しかし、その共済金の貸し付けについては無担保、無保証、無利子だ。(ただし、貸付金額の10分の1に相当する額が、納付した掛け金から控除されてしまい、控除された額に相当する掛け金の権利が消滅することに注意が必要だ。)

また、共済金の貸し付け以外にも解約手当金の一定割合までの貸し付けを、低利で受けられる「 一時貸付金の貸付」制度もある。

加入資格は、定められた希望以下の中小企業と個人事業主で、 1年以上継続して事業をおこなっていることが必要だ。

掛け金は損金扱い(個人の場合は必要経費扱い)

ここからがさらに注目であるか、掛け金については法人の場合は損金扱い、個人の場合は必要経費扱いとなる。

また、掛け金の範囲は月額で5000円から20万円までの5000円単位だ。したがって、掛け金を払う間は、利益を年間で、最小6万円、最大240万円少なくする効果がある。

解約は解約手当金として40ヶ月以上の場合(任意解約) 100%が帰ってくる

掛け金は損金扱い(必要経費扱い)できるものの、解約したときのお金が全くないわけではない。

多くの割合の解約手当金が解約時には帰ってくる仕組みだ。

任意契約で30ヶ月以上で90%、 40ヶ月以上で100%、つまりは掛け金が全額返ってくる。

安くなった税金の分を考慮すると、節税の効果も十分期待できる水準だ。

この解約返戻金は、内部留保としていろいろな必要資金に事業保険同様に活用できるだろう。

法人保険のような死亡保障はない

事業保険と比較しての大きな違いは、死亡保障がない点だ。

保険であれば経営者が死亡した場合、契約してから期間がそれほど経過していなくとも、契約した、例えば何千万円もの保険金が支払われる。
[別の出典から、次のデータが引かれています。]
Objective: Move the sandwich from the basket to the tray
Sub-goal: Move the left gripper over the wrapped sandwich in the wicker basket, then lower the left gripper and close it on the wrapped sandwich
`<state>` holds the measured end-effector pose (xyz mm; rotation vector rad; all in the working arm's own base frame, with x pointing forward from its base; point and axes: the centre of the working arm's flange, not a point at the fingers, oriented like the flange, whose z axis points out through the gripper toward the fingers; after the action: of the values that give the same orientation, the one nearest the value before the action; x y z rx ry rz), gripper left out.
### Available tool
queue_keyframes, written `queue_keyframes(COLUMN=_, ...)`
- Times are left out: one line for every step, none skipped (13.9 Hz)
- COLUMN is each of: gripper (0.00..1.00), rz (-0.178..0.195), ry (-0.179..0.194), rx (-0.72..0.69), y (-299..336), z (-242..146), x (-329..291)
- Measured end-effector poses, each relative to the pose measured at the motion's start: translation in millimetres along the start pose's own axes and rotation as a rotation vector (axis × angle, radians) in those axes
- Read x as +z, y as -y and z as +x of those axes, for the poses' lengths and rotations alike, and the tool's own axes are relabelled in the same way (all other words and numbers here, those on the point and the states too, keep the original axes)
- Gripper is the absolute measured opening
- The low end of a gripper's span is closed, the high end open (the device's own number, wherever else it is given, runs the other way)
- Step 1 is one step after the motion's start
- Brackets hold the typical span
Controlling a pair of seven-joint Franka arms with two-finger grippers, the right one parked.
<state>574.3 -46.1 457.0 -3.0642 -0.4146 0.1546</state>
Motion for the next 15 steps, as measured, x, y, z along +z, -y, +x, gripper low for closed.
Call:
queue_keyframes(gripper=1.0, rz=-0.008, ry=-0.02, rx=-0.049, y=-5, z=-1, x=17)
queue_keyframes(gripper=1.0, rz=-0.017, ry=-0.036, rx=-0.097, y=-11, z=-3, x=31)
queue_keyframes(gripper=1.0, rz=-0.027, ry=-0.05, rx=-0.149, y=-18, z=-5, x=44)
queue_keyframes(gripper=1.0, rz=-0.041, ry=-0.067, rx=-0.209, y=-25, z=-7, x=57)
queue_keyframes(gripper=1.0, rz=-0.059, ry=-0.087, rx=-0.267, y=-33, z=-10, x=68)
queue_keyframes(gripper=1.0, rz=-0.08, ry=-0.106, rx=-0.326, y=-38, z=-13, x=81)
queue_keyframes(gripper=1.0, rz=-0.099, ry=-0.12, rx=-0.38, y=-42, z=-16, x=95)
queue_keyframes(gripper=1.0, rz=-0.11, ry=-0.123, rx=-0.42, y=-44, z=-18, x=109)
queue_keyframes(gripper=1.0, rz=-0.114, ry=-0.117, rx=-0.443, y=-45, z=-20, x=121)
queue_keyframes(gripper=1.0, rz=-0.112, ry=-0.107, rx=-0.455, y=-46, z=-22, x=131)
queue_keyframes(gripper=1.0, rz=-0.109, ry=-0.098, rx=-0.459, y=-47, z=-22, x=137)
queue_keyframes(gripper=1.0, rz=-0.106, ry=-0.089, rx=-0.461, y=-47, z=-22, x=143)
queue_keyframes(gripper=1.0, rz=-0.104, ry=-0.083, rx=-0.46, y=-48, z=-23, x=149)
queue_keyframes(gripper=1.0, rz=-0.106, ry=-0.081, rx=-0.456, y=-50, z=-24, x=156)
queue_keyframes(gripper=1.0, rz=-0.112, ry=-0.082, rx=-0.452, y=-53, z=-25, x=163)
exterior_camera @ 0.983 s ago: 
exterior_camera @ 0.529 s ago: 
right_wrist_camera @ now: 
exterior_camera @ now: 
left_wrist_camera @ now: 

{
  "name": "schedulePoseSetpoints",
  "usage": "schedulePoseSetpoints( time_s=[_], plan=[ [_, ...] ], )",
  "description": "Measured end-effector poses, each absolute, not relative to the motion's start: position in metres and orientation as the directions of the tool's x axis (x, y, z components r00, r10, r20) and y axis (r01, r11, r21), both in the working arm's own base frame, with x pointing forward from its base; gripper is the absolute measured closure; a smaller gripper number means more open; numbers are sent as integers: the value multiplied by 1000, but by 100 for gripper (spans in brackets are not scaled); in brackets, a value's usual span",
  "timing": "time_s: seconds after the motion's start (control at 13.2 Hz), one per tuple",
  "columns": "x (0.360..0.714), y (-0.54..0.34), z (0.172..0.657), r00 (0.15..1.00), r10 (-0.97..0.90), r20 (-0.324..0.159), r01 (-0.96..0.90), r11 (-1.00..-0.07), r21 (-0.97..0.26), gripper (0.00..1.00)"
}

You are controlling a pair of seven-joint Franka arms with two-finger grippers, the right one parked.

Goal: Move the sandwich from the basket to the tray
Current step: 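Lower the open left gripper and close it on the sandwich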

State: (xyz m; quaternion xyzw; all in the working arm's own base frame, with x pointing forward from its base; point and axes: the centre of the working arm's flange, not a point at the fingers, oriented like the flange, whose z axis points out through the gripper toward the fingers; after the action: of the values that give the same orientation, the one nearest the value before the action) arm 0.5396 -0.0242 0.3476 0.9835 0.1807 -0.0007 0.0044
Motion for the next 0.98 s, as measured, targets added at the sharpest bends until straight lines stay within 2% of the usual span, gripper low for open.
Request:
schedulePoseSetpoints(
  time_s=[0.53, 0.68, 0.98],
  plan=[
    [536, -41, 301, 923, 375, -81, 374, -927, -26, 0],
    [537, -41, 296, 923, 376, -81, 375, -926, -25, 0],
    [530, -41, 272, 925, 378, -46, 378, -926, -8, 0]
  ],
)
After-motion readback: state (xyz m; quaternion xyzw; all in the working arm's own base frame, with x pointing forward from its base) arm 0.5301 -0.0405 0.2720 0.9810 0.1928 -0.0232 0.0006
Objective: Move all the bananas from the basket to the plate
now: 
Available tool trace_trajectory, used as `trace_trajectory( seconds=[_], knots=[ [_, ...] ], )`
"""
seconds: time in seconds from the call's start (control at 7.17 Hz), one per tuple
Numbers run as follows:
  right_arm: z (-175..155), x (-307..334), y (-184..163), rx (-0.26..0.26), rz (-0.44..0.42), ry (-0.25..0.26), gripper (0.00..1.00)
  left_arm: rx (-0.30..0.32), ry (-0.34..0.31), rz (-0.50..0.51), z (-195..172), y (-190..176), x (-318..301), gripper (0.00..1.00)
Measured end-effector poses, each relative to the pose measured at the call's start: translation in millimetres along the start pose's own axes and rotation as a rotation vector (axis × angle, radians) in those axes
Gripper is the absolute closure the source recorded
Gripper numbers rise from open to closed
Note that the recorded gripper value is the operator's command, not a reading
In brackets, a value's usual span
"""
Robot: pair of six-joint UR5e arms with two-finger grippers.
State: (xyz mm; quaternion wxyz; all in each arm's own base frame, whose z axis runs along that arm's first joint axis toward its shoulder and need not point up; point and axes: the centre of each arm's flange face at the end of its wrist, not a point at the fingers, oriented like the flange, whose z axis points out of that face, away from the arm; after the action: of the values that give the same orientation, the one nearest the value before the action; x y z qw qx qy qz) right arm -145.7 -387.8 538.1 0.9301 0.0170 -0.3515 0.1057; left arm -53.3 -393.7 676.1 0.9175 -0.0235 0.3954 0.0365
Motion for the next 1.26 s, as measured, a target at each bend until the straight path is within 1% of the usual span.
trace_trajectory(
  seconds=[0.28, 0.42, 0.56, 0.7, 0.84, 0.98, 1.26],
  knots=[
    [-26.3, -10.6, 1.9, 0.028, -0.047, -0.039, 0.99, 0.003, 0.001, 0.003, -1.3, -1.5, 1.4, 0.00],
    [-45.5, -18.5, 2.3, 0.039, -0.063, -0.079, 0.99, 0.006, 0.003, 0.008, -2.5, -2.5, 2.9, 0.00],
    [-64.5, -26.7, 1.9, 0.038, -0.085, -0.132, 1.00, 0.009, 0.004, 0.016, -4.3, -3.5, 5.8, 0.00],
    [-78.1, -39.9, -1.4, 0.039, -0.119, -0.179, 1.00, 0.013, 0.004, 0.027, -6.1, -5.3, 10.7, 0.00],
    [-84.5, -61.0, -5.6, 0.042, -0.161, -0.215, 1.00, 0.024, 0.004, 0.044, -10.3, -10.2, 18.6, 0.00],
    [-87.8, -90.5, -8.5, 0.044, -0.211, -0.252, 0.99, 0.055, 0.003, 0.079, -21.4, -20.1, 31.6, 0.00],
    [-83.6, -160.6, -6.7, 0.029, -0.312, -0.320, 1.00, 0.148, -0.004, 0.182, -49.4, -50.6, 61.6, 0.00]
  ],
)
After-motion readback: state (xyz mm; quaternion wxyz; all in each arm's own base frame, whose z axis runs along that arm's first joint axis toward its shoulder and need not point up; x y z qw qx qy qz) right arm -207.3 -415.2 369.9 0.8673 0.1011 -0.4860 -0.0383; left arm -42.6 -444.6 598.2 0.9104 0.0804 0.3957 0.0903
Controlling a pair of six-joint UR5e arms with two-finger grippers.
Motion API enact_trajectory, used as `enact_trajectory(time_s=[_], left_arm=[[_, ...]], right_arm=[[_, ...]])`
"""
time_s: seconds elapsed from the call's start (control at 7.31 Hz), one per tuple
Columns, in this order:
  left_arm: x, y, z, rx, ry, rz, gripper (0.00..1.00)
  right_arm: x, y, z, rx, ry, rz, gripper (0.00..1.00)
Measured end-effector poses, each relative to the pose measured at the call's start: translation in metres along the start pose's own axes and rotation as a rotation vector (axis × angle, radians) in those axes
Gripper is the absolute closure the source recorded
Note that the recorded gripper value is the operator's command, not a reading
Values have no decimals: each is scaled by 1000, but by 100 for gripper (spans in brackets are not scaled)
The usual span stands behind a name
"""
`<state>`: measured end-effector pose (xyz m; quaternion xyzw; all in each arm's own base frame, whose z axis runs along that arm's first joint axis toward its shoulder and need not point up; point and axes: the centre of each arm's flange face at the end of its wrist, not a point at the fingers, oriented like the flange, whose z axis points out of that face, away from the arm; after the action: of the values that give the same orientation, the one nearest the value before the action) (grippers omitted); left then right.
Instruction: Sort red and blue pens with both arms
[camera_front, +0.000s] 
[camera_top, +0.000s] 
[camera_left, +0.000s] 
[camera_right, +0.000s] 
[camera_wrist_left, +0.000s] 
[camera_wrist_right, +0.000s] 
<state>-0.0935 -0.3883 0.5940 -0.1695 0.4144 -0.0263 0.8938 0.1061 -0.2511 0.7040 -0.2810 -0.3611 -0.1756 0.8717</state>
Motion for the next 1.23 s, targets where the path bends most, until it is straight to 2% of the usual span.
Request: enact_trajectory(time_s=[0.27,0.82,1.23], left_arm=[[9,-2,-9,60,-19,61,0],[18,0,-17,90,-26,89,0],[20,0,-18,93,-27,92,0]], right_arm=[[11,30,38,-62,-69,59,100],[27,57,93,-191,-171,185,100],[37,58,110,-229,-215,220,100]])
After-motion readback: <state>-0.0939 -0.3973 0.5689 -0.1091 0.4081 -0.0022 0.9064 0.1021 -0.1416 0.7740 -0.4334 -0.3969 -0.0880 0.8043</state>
しかし、この共済はそのような性質のものではなく、経営上の連鎖倒産のリスクがあるときに、掛け金の総額に応じた借り入れが受けられるというものだ。

中小企業または個人事業主には使いやすい共済

掛け金の積立限度額は800万円でしか行えず、また、経営者の万一に備えた保障もないという点では法人保険とは異なるものの、下請け企業も多く取引先の依存率が高い中小企業にとっては経営リスクを減らし、節税を行っていく上で、とても使いやすい共済であるとも思う。